5.1.4. NICOLESCU, B. O Manifesto da transdisciplinaridade. Tradução de Lucia Pereira de Souza. 3 ed. São Paulo: TRIOM, 1999.

5.1.5. YIN, R. K. Estudo de caso: planejamento e métodos. 3. ed. Porto Alegre: Bookman, 2005.

5.2. Bibliografia Complementar:

5.2.1. AMARAL, D. C.; AMARAL, Daniel Capaldo (Et. al). Gerenciamento ágil de projetos: aplicação em produtos inovadores. São Paulo: Saraiva, 2011. 225 p.
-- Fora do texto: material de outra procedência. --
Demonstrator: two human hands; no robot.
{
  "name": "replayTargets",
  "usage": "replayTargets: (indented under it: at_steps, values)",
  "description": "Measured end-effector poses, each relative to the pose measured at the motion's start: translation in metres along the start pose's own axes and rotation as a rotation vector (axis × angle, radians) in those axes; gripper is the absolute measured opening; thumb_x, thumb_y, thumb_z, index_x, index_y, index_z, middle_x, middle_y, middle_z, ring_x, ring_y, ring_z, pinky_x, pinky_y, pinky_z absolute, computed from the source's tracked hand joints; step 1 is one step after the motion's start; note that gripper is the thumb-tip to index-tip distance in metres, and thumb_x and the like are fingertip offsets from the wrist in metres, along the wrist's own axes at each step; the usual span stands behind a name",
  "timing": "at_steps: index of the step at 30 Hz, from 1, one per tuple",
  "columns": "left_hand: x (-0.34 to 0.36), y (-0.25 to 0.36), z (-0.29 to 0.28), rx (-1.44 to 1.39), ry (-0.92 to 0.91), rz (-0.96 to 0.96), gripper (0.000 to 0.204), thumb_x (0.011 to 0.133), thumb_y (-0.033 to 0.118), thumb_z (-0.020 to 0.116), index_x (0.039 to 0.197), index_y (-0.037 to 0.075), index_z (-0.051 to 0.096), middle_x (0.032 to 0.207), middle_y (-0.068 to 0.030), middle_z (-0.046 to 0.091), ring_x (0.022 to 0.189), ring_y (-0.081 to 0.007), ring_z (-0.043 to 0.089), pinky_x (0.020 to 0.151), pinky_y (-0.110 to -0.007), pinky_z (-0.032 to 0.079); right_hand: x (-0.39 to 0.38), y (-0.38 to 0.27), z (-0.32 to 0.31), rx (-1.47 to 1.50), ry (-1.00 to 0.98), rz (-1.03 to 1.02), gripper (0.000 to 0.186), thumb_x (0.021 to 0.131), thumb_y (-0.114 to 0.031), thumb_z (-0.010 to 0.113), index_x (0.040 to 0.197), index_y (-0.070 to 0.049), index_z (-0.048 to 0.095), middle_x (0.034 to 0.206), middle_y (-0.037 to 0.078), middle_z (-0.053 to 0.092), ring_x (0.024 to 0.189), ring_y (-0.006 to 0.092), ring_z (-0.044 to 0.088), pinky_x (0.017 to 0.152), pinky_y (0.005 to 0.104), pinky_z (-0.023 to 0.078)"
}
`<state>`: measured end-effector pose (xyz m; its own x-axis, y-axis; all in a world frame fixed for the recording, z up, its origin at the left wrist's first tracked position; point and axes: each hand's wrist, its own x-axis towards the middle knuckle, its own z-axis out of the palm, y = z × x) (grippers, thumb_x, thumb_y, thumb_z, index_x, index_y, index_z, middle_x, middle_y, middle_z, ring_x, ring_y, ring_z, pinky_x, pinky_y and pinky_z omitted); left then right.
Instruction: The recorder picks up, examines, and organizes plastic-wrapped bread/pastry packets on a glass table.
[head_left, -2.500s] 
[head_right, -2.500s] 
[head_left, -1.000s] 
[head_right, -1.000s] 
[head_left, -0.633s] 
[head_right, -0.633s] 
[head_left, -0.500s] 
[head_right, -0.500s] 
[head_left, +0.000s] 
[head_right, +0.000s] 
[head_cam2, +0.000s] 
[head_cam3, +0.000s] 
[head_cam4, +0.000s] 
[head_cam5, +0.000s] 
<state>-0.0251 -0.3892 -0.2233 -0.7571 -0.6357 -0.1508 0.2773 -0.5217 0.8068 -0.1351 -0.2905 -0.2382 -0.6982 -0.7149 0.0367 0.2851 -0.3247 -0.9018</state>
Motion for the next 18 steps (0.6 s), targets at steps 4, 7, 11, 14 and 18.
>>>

5.2.2. BARRASS, R. Os cientistas precisam escrever: guia de redação para cientistas, engenheiros e estudantes. 3 ed. São Paulo: T. A. Queiroz, 1991.

5.2.3. FINOCCHIO JÚNIOR, J. Project model canvas: gerenciamento de projetos sem burocracia. Rio de Janeiro: Elsevier, 2013. 229 p.

5.2.4. RABECHINI Jr., R.; CARVALHO, M. M. de.(Org.) Gerenciamento de projetos na prática: casos brasileiros. v. 1, São Paulo: Atlas, 2009.

5.2.5. VIEIRA, M. F. Gerenciamento de projetos de tecnologia da informação. Rio de Janeiro: Câmpus, 2003.

6. Observações

6.1. A distribuição do conteúdo das aulas é uma previsão e poderá ser adequado durante o andamento do ano letivo para atender aos ajustes em função do desempenho da turma ou para tratar eventualidades.

6.2. O Google Classroom será o canal de comunicação digital entre o docente e os discentes, para disponibilização dos materiais das aulas, listas de exercícios, implementações exemplos, submissão de atividades, avisos para a turma, agendamento de atividades.

6.3. O acesso dos estudantes aos laboratórios para o desenvolvimento de atividades em horários alternativos aos das aulas e atendimentos deverá ser solicitado ao professor e ter anuência do responsável pelo laboratório.

6.4. O local e os horários de atendimento do docente e do monitor de programação serão divulgados nos murais de avisos do campus e na seção de avisos para a turma no Google Classroom.